Near-duplicate video similarity detection in H.264/AVC compressed domain

Rouhi, A 2018, Near-duplicate video similarity detection in H.264/AVC compressed domain, Doctor of Philosophy (PhD), Science, RMIT University.

Document type: Thesis
Collection: Theses

Attached Files
Name Description MIMEType Size
Rouhi.pdf Thesis application/pdf 3.46MB
Title Near-duplicate video similarity detection in H.264/AVC compressed domain
Author(s) Rouhi, A
Year 2018
Abstract Efficient content-based multimedia searching to retrieve near-duplicate video segments is required in big multimedia archives and data banks. A major challenge of content-based video retrieval is its computational cost. Efficiency was identified as a major issue in the overview of the final TRECVID content-based copy detection (CCD) in 2011, as the top 10 most effective systems were slower than in the previous year. So, the contribution of this research is improving the efficiency of video similarity detection with minimal impact on the effectiveness.

Compressed domain processing is a promising approach that saves a considerable amount of computational resources by avoiding fully decompressing the video signal with the advantages of faster processing of less data, lower storage requirements, and reduced bandwidth utilisation. However compressed domain algorithms are generally suffering from lack of spatial information which is the most important factor for image/video processing. During the general compression process, in most of the cases, a shift of information will happen and spatial information among the pixels will be converted to the frequency information and will be stored in the compressed domain. However, there are some compression standards, such as H.264 (MPEG4), that keep spatial information in the compressed file. To achieve the benefits of the compressed domain we need to address the following four major challenges in this research: which pixel domain method is the appropriate baseline, what spatial information can be extracted from the compressed domain, what structure is suitable for those features to construct a descriptor, and how sensitive is the descriptor to spatio-temporal parameters,
visual transformations, and compression settings?

To answer these questions the first step is extracting the global visual features from the pixel domain of the video stream. This step enables us to compare the performance of the proposed global features extracted from the compressed domain in the following steps.

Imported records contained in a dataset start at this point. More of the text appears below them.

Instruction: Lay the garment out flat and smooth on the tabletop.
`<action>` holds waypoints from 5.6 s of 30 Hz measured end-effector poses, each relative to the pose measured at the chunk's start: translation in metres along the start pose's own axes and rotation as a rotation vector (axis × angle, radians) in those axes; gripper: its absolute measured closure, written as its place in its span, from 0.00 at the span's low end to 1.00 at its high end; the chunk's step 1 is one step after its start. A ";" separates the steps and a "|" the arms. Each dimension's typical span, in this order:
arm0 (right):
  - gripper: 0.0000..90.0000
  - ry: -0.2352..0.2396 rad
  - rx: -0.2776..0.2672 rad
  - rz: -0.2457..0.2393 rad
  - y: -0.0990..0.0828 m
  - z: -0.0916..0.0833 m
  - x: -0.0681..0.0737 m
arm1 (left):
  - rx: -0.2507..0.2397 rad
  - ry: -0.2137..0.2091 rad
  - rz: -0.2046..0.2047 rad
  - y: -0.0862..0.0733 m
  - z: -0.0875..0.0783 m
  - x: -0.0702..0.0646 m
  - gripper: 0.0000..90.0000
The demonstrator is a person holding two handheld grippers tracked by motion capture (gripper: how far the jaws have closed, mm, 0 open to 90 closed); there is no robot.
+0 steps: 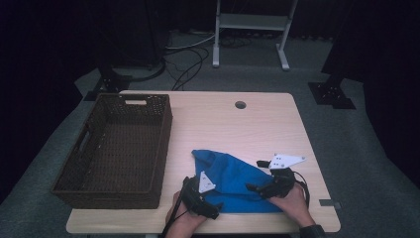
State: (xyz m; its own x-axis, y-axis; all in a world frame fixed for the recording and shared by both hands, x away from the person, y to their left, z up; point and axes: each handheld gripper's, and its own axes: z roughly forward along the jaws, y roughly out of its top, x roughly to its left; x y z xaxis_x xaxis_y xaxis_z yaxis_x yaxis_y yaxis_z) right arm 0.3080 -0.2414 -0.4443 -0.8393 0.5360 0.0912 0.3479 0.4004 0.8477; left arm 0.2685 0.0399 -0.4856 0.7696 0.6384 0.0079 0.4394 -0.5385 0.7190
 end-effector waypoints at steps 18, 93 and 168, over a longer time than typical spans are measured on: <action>0.21 0.055 0.024 -0.034 0.011 0.023 0.011 | -0.002 0.001 -0.001 0.000 0.000 0.000 0.00; 0.93 0.030 0.114 -0.134 0.017 0.085 0.040 | 0.001 -0.006 0.007 0.000 0.000 0.001 0.00; 0.92 -0.046 -0.024 -0.048 0.043 0.048 -0.014 | 0.001 -0.008 0.009 0.000 0.001 0.001 0.00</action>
State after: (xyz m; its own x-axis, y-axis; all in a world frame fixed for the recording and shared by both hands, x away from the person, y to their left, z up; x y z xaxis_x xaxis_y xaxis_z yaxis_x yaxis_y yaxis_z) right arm 0.3549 -0.1963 -0.4345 -0.8343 0.5507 0.0266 0.2972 0.4085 0.8630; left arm 0.2698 0.0400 -0.4857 0.7774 0.6289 0.0086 0.4327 -0.5447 0.7184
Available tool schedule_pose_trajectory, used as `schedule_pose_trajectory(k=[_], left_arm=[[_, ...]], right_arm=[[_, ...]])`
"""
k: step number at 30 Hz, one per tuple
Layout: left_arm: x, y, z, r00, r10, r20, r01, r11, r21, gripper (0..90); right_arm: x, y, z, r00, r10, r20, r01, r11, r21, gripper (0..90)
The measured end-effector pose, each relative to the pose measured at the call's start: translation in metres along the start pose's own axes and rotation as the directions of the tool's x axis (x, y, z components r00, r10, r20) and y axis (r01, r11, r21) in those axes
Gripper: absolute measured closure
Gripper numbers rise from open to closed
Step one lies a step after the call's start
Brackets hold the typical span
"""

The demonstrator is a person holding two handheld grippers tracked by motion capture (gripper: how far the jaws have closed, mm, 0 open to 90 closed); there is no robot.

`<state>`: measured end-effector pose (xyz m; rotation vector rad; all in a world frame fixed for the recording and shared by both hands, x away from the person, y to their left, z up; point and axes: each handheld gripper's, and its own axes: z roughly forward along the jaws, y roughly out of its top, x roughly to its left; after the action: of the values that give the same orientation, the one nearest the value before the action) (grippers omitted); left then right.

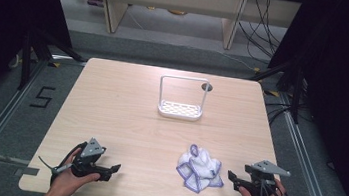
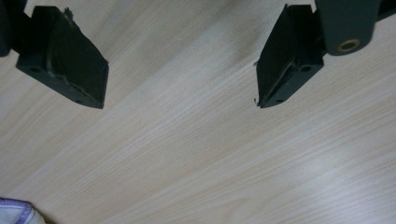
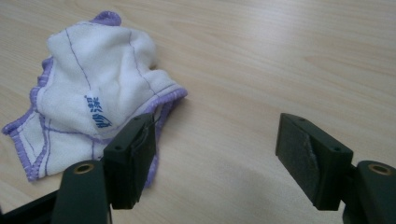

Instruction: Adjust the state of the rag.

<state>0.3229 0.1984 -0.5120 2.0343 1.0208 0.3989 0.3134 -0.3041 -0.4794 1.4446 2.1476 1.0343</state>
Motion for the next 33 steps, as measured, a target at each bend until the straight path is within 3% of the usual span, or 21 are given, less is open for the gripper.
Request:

The selected global descriptors from the pixel domain are introduced by CRIM (Centre de Recherche Informatique de Montr´eal) team, that acquired the best results in the TRECVID/CCD in content-preserving visual transformations and selected as the baseline in this research. However, an alternate pixel domain approach utilising luminance is introduced in this thesis which improved the efficiency of the baseline.

The second step is selecting the format of the compressed video and the appropriate feature from that compressed domain. H.264/AVC is used as the compressed video standard in this research. This video codec utilises three types of frames, I- P- and B-frames. I-frames keep the spatial information of the whole image content of the frames that are known as key pictures (frames). The compression technique that used in I-frames is known as intra-prediction. Unlike the other elements stored in the compressed domain, such as DCT (Discrete Cosine Transform), which store only frequency information, intra predictions store spatial information in the compressed domain. This information then is directly stored in the I-frames of H.264 video file in the form of 8 directions (modes). Utilising spatial information, stored in the compressed domain, is the main motivation for using such information to propose three efficient yet effective Intra Prediction Mode -based (IPM-based)
visual descriptors.

The third step is the spatio-temporal structure of the proposed feature descriptors. Novel combinations of the intra-prediction modes, combined on a group of frames, are introduced in this thesis in form of three IPM-based visual descriptors (named IPMH, e-IPMH, and IPMC in this research) and investigates which descriptors are most effective for video copy detection tasks. We compare the efficiency and effectiveness of intra-prediction modes with two other widely used global spatial features (intensity and colour histogram- and auto-correlogrambased features) in a single region as well as multi-regions (ordinal approach). The final step is sensitivity test of the proposed descriptors to the spatio-temporal parameters, visual transformations as well as compression settings. Compressed domain-based features are generally sensitive to pixel distortions and encoder settings. Multiple sensitivity tests are conducted to investigate and measure the impact of visual transformations as well as compression parameters on the proposed visual descriptors. For sensitivity to compression
settings, these tests show that the impact of encoding profiles, the most common compressing variable, is not significant; however, using different types of encoders can affect the performance of the proposed feature descriptors. The tests also show the sensitivity of the proposed features to the spatio-temporal parameters such as frame sampling rate and frame partitioning as well as visual transformations such as four major content-preserving transformations. Content-altering transformations are out of the scope of the functionality of global descriptors and consequently this research.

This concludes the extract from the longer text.